Der Kläger buchte im Januar 2020 für sich und seine Ehefrau bei der Beklagten eine Reise nach Japan, die vom 3. bis zum 12. April 2020 stattfinden und 6.148 Euro kosten sollte. Am 31. Januar 2020 leistete er eine Anzahlung von 1.230 Euro.

3

Im Gefolge von Meldungen über das Corona-Virus waren Ende Februar 2020 in Japan Schutzmasken landesweit ausverkauft. Die großen Vergnügungsparks wurden geschlossen, sportliche Großveranstaltungen fanden ohne Publikum oder gar nicht mehr statt. Die japanische Regierung beschloss am 26. Februar 2020, für die kommenden Wochen sämtliche sportlichen, kulturellen oder anderen Großveranstaltungen abzusagen. Am 27. Februar 2020 wurden alle Schulen Japans bis mindestens Anfang April 2020 geschlossen.

4

Mit Schreiben vom 1. März 2020 trat der Kläger wegen der vom Corona-Virus ausgehenden Gesundheitsgefährdung von der Reise zurück. Die Beklagte erstellte daraufhin eine Stornorechnung über weitere 307 Euro, die der Kläger bezahlte.

5

Am 26. März 2020 erließ Japan ein Einreiseverbot. Der Kläger verlangte hierauf Rückzahlung der geleisteten Beträge. Die Beklagte kam dem nicht nach.

6

Das Amtsgericht hat die Beklagte zur Rückzahlung der von dem Kläger geleisteten Anzahlung und der Stornierungskosten verurteilt. Das Berufungsgericht hat die Klage mit Ausnahme eines Differenzbetrags von 14,50 Euro abgewiesen. Mit seiner vom Berufungsgericht zugelassenen Revision verfolgt der Kläger sein Klagebegehren im abgewiesenen Umfang weiter.

7

Der Senat hat mit Beschluss vom 2. August 2022 (RRa 2022, 278) das Verfahren ausgesetzt und den Gerichtshof der Europäischen Union um eine Vorabentscheidung ersucht.

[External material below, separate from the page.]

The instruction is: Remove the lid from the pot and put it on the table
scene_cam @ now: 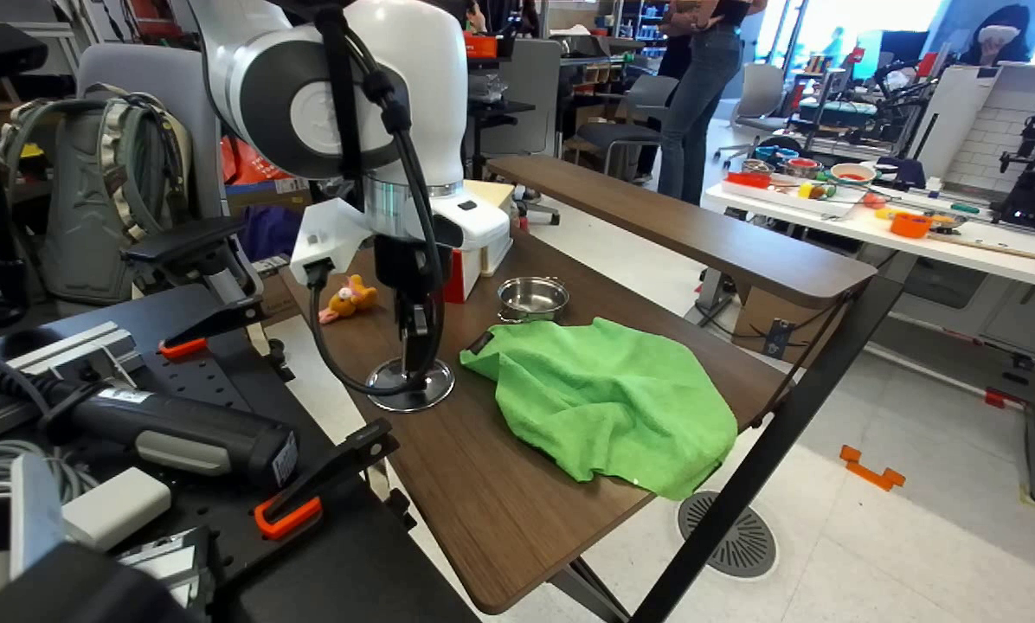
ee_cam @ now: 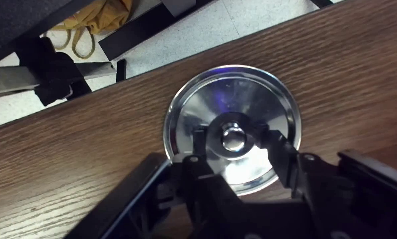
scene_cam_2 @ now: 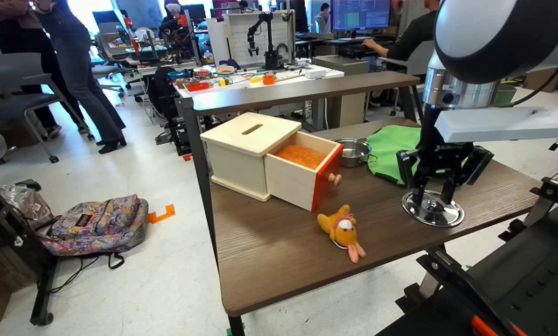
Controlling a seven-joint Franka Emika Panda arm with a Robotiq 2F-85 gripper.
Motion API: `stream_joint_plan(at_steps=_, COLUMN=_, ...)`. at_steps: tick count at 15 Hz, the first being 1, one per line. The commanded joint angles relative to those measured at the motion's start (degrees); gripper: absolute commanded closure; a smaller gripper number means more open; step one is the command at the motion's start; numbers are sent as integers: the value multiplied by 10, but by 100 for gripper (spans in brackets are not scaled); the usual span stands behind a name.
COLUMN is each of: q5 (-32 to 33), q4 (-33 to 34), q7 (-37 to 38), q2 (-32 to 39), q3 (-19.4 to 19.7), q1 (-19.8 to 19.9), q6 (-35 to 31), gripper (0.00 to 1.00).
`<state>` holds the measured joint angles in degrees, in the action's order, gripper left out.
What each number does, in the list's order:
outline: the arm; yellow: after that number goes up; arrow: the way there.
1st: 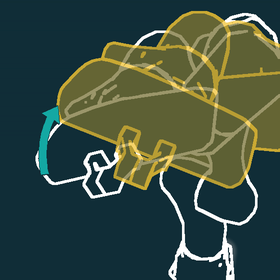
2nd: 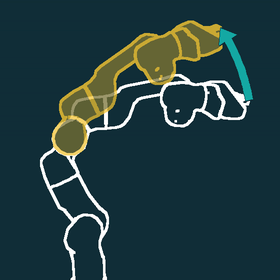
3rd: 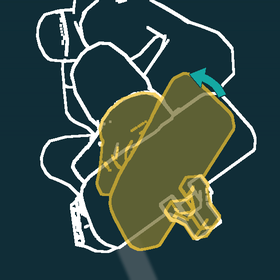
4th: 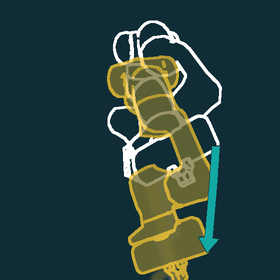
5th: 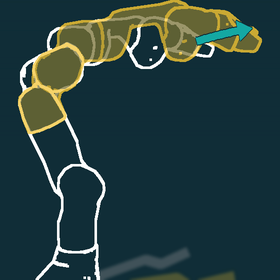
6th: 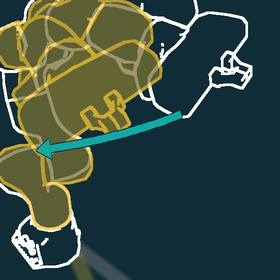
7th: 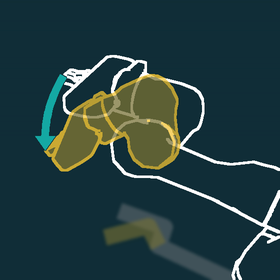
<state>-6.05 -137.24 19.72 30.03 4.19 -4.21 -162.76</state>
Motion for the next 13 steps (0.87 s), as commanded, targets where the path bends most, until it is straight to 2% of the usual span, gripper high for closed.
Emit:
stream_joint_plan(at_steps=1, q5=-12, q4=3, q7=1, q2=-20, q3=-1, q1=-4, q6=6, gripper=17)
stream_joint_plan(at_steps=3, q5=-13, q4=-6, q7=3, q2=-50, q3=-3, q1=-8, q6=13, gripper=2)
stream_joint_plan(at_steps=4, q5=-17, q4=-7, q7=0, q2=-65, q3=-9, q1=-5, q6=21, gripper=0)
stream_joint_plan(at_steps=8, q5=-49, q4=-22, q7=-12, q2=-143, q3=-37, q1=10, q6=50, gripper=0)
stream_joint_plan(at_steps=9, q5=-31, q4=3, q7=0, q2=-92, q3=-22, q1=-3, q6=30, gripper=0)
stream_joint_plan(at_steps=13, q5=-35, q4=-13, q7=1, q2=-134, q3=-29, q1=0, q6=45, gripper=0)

Der Gerichtshof hat über das Ersuchen mit Urteil vom 29. Februar 2024 (C-584/22, RRa 2024, 62 – Kiwi Tours) entschieden.

Entscheidungsgründe

8

Die zulässige Revision ist begründet und führt im Umfang der Anfechtung zur Zurückverweisung der Sache an das Berufungsgericht.

9

I.    Das Berufungsgericht hat seine Entscheidung, soweit für das Revisionsverfahren von Bedeutung, im Wesentlichen wie folgt begründet:

10

Der Kläger habe von der gebuchten Reise nicht gemäß § 651h Abs. 3 BGB ohne Entschädigungspflicht zurücktreten können.

11

Für die Beurteilung der Frage, ob unvermeidbare, außergewöhnliche Umstände vorlägen, sei eine ex-ante-Betrachtung zum Zeitpunkt des Rücktritts maßgeblich.

12

Im Streitfall habe man zum Rücktrittszeitpunkt nicht vom Vorliegen unvermeidbarer außergewöhnlicher Umstände ausgehen können. Die von den japanischen Behörden verfügten Maßnahmen hätten dem Ziel gedient, vorsorglich Infektionen zu verhindern. Allein auf vorsorgende Maßnahmen könne die Schlussfolgerung, dass sich die Infektionslage bis zum 3. April 2020 erheblich verschlechtern würde, nicht gestützt werden, denn von der Unwirksamkeit dieser Maßnahmen könne nicht ohne weiteres ausgegangen werden. Die Reise sei von diesen Maßnahmen nicht betroffen gewesen.

13

II.    Dies hält der revisionsrechtlichen Überprüfung in einem entscheidenden Punkt nicht stand.

14

1.    Die Beklagte hat gemäß § 651h Abs. 1 Satz 2 BGB ihren Anspruch auf den Reisepreis verloren, weil der Kläger nach § 651h Abs. 1 Satz 1 BGB wirksam von dem Pauschalreisevertrag zurückgetreten ist. Damit ist die Beklagte zur Rückzahlung der erbrachten Anzahlung verpflichtet.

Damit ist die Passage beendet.